Q: How do we make it easy for any notebooks being used for remote analysis to be checked into / synced with a GitHub repo?
Q: How does this setup interact with ongoing module development? Now we run a local Jupyter server, and have a pip install -e ./ version of our software that we edit, commit, push, etc. and it’s automatically reloaded with every cell that’s run. How would this work in parallel? Would we need to push our locally edited code to a repo that’s then being pulled down to the JupyterHub? Would we have to edit / commit / push from the remote server?
Q: Is there any way to track per-user resource costs?
Q: How does a JupyterHub scale up / down and free up resources that aren’t being used to avoid unnecessary costs?

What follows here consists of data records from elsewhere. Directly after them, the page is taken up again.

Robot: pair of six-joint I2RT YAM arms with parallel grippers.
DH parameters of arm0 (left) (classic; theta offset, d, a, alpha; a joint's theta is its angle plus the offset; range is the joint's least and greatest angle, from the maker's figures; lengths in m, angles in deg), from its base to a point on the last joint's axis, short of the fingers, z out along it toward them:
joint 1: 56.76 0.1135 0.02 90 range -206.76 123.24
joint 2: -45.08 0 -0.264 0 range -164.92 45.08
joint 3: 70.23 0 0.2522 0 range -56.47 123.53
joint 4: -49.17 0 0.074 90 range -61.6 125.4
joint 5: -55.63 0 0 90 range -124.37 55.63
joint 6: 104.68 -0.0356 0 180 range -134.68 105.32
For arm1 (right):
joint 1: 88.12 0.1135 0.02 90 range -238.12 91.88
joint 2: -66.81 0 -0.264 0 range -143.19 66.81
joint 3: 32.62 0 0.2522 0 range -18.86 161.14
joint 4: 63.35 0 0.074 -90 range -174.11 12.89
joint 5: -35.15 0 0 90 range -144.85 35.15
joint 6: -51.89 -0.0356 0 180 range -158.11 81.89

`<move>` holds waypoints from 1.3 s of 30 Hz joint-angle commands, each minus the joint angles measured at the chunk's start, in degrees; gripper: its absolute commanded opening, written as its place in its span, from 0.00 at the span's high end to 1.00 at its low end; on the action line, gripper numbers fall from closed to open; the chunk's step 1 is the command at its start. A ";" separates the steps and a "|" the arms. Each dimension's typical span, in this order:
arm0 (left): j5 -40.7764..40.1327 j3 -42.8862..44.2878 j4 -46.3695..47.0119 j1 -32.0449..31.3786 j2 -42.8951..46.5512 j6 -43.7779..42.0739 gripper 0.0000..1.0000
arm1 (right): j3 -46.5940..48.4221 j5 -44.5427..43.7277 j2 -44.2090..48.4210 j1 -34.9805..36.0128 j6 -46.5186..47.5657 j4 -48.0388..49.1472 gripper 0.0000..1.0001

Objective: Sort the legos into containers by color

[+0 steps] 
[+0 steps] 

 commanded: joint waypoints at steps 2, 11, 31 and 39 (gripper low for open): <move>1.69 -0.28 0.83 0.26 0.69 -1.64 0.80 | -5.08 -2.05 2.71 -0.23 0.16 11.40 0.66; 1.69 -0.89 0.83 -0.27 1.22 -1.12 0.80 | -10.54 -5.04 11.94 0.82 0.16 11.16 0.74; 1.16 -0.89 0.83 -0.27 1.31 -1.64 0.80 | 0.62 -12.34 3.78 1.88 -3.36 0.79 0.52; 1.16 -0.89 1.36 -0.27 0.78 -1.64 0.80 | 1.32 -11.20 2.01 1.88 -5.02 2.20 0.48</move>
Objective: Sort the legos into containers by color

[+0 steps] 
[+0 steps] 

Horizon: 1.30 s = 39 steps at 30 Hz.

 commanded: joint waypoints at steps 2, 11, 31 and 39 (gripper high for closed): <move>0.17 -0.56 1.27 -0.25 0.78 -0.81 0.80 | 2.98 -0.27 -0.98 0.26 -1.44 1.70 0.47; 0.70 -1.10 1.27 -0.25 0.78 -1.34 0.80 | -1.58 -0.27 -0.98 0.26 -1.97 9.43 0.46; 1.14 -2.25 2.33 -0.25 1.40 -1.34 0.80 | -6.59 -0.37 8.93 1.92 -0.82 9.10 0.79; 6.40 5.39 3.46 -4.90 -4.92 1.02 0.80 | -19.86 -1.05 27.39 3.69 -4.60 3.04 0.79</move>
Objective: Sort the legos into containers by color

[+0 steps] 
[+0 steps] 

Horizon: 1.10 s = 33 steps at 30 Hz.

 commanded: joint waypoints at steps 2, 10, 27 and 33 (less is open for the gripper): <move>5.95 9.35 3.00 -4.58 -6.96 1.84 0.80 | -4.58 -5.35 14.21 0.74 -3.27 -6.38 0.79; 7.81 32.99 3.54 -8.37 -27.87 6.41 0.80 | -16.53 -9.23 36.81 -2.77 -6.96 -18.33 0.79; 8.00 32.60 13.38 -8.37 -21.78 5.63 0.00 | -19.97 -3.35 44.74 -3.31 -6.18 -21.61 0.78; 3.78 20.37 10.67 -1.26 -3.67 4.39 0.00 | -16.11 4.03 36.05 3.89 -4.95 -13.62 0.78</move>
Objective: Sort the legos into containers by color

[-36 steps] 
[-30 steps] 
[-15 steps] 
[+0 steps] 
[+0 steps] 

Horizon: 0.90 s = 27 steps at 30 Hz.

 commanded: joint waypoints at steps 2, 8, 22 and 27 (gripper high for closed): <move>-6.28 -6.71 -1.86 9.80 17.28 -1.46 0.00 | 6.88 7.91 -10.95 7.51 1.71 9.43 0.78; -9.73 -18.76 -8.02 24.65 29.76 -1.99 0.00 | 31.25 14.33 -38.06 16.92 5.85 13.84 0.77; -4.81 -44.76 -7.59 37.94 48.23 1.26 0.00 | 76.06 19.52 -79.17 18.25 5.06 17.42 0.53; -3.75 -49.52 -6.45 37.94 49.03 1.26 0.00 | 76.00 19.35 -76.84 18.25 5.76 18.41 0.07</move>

@martindurant thanks for your note about just using a normal DB rather than the managed cloud solution. We have two SQLite DBs right now, which are ~300MB and ~700MB respectively. They’ll grow over time, but I imagine they’ll stay less than 1GB each for the foreseeable future. If we were storing SQLite DB files in a GCS storage bucket, then would we be copying those files into each user’s persistent volume? If we ran our own Postgres server inside the containers, would that be similar – each user would end up with their own personal copy of the DB? Or could it be a single shared DB? Right now we’re treating the DB as read-only for all intents and purposes. It’s a place to go grab the data from quickly in a well-defined structure, so you can play with it in dataframes. Would it be possible to use this DB for other applications outside of the JupyterHub context?
Anyway, excited to finally get this up and running, and hopefully spend much less time running the ETL process manually and walking users through the admittedly tedious current setup process.